Касс, наконец, смогла вырвать у матери трубку, и мы договорились о встрече. Мы почти не разговаривали с ней с тех пор, как я отругал ее за расследование Вероникиного прошлого. Сперва беседа шла на повышенных тонах, но, услышав про «Янкиз», Касс растаяла, и мы помирились. Прежде чем повесить трубку, она неуверенно спросила, можно ли пойти и Ивану. Я сказал: конечно. Вообще-то я бы предпочел побыть с ней вдвоем, но теперь в ее жизни был мужчина, и она хотела быть рядом с ним.
Я доехал до Нью-Йорка на поезде и встретил их на вокзале Гранд-Сентрал, у справочной. Когда я подошел к ним, они оживленно о чем-то разговаривали. На Касс были комбинезон и бейсбольная кепка с надписью «Бостон ред соке», а на Иване – черная футболка с названием рок-группы – «Суперзвезды порока». На спине красовалось название их последнего альбома – «Сатана в моей заднице». Я заметил, что Касс и Иван говорят по-французски. Это было так впечатляюще и отчаянно круто, что я не удержался – обнял их обоих и повел в метро.

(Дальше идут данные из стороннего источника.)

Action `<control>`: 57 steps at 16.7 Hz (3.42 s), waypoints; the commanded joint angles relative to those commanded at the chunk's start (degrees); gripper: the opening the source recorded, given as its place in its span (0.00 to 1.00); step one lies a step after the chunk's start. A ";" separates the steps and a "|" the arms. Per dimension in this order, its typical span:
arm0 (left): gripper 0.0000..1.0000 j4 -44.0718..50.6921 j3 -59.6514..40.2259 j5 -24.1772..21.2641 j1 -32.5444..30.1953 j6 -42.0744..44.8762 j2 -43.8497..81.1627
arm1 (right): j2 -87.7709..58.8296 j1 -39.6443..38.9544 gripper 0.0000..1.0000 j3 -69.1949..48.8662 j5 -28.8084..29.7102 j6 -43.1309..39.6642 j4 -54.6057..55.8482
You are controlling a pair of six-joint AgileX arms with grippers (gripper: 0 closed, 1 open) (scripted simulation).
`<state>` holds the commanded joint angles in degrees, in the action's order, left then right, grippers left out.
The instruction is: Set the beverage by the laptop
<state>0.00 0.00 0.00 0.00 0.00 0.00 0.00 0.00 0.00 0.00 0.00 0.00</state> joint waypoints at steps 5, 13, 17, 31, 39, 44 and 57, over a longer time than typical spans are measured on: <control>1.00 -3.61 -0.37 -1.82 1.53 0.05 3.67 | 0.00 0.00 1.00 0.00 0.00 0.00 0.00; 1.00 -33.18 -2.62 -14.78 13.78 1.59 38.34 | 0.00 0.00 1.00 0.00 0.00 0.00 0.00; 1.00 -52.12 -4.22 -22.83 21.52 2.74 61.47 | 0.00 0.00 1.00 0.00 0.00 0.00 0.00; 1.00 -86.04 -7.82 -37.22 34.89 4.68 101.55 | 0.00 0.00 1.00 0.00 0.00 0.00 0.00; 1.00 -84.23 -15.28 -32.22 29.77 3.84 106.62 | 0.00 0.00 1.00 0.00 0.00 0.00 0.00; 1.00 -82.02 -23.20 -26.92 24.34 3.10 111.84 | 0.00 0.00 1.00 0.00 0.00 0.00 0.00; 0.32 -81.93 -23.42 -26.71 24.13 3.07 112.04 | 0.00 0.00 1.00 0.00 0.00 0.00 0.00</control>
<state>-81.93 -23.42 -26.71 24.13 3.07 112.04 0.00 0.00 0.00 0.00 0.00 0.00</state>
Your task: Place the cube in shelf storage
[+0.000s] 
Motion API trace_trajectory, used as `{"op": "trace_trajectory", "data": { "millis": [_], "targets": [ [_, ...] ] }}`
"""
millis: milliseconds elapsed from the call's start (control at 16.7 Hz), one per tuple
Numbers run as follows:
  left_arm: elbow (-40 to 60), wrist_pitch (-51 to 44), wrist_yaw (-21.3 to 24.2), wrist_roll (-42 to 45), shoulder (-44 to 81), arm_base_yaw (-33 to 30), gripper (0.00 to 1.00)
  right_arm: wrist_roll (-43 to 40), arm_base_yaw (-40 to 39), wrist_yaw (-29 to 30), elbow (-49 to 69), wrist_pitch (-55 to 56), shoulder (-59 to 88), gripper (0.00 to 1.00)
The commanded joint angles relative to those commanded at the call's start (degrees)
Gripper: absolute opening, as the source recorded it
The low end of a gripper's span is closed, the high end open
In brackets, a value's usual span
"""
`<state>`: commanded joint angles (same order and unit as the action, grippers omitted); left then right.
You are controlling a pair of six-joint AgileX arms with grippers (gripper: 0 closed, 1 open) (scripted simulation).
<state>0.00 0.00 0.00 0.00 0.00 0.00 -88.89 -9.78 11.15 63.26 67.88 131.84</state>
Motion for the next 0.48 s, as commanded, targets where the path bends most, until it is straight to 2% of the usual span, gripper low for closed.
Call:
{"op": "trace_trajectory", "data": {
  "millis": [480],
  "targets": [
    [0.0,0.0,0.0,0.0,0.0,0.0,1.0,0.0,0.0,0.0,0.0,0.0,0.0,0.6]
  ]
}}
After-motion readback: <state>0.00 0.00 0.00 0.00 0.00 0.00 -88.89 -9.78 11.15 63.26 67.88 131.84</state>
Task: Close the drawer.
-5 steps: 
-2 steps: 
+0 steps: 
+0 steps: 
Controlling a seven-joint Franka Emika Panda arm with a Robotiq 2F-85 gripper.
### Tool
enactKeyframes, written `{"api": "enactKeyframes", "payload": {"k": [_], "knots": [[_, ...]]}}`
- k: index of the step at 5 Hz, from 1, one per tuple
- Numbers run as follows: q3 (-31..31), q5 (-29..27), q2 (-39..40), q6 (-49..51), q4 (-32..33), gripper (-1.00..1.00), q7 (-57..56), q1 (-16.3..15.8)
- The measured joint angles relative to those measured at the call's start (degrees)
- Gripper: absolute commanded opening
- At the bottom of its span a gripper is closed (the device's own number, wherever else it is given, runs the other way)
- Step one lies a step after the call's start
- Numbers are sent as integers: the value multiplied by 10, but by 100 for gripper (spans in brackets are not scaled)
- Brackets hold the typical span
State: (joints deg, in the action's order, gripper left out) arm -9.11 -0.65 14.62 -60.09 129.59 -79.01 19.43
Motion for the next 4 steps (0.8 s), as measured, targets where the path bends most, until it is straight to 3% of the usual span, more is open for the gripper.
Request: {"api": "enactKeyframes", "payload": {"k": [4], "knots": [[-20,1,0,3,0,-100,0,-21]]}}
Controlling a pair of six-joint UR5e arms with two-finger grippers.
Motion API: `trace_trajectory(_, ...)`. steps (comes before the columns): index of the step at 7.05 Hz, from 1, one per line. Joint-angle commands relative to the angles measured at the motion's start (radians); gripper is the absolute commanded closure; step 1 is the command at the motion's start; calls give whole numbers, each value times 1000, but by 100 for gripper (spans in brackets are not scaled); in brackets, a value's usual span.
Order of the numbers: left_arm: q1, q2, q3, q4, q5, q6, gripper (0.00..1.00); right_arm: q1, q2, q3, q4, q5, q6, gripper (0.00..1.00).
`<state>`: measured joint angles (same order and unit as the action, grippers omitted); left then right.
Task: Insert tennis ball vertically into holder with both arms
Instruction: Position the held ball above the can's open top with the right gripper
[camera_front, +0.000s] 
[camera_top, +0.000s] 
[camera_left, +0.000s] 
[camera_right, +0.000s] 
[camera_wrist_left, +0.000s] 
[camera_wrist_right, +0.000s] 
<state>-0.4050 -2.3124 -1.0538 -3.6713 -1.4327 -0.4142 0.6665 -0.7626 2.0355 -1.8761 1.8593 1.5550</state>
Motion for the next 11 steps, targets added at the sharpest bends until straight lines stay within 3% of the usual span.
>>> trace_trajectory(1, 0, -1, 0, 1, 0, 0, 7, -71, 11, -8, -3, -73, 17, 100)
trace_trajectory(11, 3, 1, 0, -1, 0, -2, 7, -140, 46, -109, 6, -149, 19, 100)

Матч был приятный, но скучноватый, и я в основном наблюдал, какой восторг вызывают друг у друга Иван и Касс. Что может быть более захватывающим, чем первая любовь? Впервые ты понимаешь, что это всепоглощающее чувство возможно, и оно действительно случилось с тобой. Контраст между ними казался чудом: Касс была сама веселость, а Иван – серьезность и задумчивость. В общении с ним она так отличалась от той Касс, что была со мной. Годами я наблюдал, как она осторожно ступает по земле, боясь сделать неверный шаг или произнести неверное слово. И как здорово было теперь видеть ее такой – напрочь отбросившей осторожность, излучающей счастье, говорящей не раздумывая то, что придет на ум.
Естественно, поскольку Паулина с Дюраном так меня занимали, я постоянно видел параллели между двумя молодыми парами. А те ходили вместе на бейсбол? И так же флиртовали? Ее рука касалась его локтя шесть раз за тридцать секунд? Его глаза пожирали ее, его тело напрягалось такой радостью от каждого ее прикосновения?
Во время седьмой подачи я пошел в туалет, а потом за пивом. Стоя в очереди, я лениво рассматривал хорошенькую рыжую девицу впереди, когда услышал голос Ивана:
– Мистер Байер!
– Что, Иван? Зови меня Сэм. Хочешь пива?
– Нет, спасибо. Я бы хотел минутку поговорить с вами. И не хочу, чтобы Кассандра слышала. Вы хорошо знаете свою подругу мисс Лейк?
– Веронику?
Мы впились друг в друга глазами.
– Да. Она звонила мне. Не знаю, как вам это сказать, так что, возможно, лучше сказать прямо: она велела мне больше вам не мешать.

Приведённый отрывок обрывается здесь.